Although I had only been performing CPR for a few minutes, it felt like an eternity. I was so focused on Abby that when a city police officer walked into the room, I didn’t realize it until he asked if he could help. By the look on his face, I could tell he hoped I had it under control. I have never before witnessed big, tough men become more distressed or heroic than I have when a child is in danger.

I picked up Abby, carried her outside to the front seat of the officer’s car, then asked the officer to contact dispatch for an estimated time of arrival for the ambulance. If it didn’t arrive in the net few minutes, it was my intention to have the officer drive us to the hospital.
Only a minute later, with the officer still on the radio and me performing CPR, I heard the approaching siren.

Now, after many years of working in emergency services, most of the personal thrill of the lights and sirens of emergency vehicles has faded. But, that day, when I saw that big, top-heavy truck come screeching around the corner, and despite the odd sight of having only one technician and who that was, I couldn’t have been more happy and excited.

I quickly loaded Abby; we were off to the hospital.

I later learned that the responding ambulance was farther out of town than initially reported, so the owner of the ambulance company, still a licensed emergency technician himself, staffed a fully equipped back-up unit and drove it to the scene.

I was so relieved to be in a controlled and familiar environment. I knew where everything was and finally had all of my equipment: cardiac monitor and drugs, endotracheal tube with bag valve delivering 100% oxygen. The ride to the hospital took four minutes. It couldn’t have gone smoother. Absolute textbook treatment of an infant in cardiac arrest.

Because of the quick-thinking and competence of the emergency dispatcher, police, and the company-owner-turned-temporary-ambulance-driver, Abby was soon in the care of the superb hospital staff.

Everything went right.

But we lost.

Less than an hour after I first saw her still and silent form, Abby was pronounced dead. She was the unfortunate victim of sudden infant death syndrome (SIDS).

It’s been almost twenty years and thousands of patients since that day, but I still think about her from time to time.

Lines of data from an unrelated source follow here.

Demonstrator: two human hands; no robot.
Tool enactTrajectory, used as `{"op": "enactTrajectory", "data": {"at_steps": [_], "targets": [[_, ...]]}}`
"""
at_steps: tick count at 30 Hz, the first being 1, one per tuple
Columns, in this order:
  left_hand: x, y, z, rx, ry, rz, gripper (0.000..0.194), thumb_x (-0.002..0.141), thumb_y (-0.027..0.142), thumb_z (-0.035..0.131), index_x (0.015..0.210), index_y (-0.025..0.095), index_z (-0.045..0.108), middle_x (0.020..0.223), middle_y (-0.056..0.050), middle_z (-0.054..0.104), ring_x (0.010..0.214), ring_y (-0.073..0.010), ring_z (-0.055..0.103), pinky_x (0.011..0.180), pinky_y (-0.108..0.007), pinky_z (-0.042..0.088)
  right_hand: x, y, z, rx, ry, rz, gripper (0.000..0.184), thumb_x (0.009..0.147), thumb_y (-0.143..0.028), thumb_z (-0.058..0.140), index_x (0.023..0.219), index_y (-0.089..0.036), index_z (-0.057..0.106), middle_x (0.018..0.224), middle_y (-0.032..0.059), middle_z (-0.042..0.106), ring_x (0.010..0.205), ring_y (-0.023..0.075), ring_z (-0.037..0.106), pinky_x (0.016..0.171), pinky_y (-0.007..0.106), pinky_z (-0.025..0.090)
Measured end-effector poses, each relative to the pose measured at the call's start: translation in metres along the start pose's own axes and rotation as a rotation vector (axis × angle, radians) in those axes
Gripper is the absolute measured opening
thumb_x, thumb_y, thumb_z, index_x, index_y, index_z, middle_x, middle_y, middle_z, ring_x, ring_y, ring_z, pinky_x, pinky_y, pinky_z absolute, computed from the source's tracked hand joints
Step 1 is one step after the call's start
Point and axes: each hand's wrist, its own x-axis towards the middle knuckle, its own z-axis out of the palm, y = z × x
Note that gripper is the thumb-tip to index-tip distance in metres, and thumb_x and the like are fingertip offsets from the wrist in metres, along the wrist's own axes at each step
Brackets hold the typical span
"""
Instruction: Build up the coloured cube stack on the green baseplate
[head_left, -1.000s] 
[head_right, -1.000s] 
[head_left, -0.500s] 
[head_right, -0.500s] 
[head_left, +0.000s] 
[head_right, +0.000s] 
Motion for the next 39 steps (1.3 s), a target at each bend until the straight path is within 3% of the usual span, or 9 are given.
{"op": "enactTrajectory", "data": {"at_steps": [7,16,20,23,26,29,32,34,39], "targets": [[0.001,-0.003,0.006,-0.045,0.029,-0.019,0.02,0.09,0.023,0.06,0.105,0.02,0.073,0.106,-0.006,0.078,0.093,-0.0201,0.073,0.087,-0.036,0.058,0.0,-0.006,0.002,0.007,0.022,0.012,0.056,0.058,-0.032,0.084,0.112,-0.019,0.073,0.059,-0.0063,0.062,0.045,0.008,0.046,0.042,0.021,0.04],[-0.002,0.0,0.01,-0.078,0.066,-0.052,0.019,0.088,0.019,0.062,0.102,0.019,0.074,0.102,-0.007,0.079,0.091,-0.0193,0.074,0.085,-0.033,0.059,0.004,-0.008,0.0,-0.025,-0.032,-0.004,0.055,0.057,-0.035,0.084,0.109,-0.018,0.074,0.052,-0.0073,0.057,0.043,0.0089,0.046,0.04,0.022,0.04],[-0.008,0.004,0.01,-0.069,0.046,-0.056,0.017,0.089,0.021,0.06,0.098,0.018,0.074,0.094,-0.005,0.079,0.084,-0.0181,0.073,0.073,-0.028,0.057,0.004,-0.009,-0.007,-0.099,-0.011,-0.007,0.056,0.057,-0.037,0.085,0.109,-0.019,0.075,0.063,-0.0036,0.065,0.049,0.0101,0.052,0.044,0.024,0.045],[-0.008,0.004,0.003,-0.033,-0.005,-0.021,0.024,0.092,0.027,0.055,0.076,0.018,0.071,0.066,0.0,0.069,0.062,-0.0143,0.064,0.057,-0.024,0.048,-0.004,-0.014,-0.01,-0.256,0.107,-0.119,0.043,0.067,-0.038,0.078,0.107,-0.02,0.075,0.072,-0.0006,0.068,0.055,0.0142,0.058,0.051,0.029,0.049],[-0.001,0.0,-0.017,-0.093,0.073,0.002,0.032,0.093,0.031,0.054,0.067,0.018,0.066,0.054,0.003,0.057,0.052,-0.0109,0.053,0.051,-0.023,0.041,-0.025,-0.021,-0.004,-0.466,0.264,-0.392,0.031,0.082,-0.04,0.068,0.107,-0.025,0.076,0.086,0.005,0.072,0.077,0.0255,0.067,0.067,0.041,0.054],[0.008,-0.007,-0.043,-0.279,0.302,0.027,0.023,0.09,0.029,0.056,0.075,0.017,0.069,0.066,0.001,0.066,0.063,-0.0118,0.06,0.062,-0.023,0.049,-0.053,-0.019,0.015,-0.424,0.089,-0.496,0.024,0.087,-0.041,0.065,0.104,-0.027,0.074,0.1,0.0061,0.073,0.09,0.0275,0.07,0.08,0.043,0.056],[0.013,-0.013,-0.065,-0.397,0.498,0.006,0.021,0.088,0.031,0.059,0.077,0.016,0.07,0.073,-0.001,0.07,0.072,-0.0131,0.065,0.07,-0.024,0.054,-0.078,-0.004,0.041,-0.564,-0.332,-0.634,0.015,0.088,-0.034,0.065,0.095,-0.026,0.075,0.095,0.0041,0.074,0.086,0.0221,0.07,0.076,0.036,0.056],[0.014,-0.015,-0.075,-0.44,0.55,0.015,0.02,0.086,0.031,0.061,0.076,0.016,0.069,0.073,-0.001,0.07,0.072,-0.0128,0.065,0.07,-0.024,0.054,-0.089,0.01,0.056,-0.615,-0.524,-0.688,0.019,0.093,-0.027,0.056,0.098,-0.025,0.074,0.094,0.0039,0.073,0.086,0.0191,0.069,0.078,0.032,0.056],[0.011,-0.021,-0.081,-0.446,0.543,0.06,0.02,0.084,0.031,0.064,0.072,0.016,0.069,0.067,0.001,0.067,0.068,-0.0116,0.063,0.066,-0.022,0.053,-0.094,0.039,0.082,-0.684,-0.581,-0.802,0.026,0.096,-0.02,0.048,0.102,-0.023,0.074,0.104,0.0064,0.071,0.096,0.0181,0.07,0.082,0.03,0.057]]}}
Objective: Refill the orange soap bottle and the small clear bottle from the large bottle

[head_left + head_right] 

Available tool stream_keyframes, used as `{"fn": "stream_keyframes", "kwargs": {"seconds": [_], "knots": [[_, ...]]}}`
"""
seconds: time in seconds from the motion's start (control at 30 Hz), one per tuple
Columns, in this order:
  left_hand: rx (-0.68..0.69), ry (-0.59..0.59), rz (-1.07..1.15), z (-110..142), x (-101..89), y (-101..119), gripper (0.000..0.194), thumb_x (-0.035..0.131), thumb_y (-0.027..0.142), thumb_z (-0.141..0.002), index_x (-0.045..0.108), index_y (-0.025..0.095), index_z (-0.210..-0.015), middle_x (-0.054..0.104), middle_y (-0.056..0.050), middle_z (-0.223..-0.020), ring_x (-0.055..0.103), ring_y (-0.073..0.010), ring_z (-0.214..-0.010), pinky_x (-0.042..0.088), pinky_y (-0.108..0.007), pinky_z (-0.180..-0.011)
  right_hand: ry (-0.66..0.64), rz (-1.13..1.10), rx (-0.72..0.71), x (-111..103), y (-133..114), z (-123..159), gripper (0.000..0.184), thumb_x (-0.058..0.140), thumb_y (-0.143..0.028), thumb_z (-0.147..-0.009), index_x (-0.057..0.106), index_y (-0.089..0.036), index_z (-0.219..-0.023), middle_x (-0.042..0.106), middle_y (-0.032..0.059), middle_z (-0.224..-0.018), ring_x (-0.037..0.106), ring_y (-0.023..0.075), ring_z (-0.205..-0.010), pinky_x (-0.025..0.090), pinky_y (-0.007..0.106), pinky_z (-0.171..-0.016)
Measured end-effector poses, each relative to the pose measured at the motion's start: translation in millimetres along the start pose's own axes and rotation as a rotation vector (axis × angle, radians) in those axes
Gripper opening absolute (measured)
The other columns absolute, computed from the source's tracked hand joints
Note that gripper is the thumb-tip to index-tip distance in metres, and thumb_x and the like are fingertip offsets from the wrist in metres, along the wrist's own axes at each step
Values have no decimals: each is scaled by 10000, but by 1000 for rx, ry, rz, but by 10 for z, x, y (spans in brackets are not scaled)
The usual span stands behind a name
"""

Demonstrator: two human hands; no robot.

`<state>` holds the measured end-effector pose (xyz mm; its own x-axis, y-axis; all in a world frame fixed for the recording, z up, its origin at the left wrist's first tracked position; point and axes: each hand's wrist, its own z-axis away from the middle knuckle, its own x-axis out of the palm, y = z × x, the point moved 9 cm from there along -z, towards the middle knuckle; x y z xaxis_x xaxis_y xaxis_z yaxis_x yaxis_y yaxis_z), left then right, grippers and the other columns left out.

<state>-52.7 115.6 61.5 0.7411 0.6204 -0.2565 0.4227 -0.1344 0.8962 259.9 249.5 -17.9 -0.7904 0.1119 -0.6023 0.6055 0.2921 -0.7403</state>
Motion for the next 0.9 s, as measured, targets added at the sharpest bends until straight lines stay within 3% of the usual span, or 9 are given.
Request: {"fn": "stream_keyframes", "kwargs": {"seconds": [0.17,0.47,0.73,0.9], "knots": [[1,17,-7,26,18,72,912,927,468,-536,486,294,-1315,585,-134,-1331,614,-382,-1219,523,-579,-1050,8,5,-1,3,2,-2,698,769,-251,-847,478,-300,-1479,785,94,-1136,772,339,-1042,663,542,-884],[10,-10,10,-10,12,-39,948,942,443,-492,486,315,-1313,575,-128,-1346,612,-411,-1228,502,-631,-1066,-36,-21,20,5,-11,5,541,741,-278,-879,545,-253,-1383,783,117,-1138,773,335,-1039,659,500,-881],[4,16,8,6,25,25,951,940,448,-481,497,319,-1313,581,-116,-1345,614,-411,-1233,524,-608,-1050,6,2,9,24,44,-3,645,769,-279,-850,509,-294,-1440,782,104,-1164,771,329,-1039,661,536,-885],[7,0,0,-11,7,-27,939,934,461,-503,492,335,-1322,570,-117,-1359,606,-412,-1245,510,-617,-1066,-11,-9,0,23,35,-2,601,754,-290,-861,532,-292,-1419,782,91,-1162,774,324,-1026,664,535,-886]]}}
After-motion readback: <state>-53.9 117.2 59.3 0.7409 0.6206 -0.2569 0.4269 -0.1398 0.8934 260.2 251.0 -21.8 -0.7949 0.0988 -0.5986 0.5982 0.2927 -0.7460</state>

Especially when I consider my own daughter: healthy, bright, and full of life. I wonder what Abby would have been like if given the time, or what she would be doing with her life. Had they grown up together, would my daughter and Abby have been in the same classes, or cheerleaders on the same squad? Would they have been friends, or rivals for the same boy’s affection? The birth of my daughter matured me in many ways. But the loss of Abby was the first and most influential death that I have known.

Every life has value, meaning and impact no matter the duration. Abby’s little life was only a brief flash of brilliance, but she instilled in me that life, our very existence, is tenuous.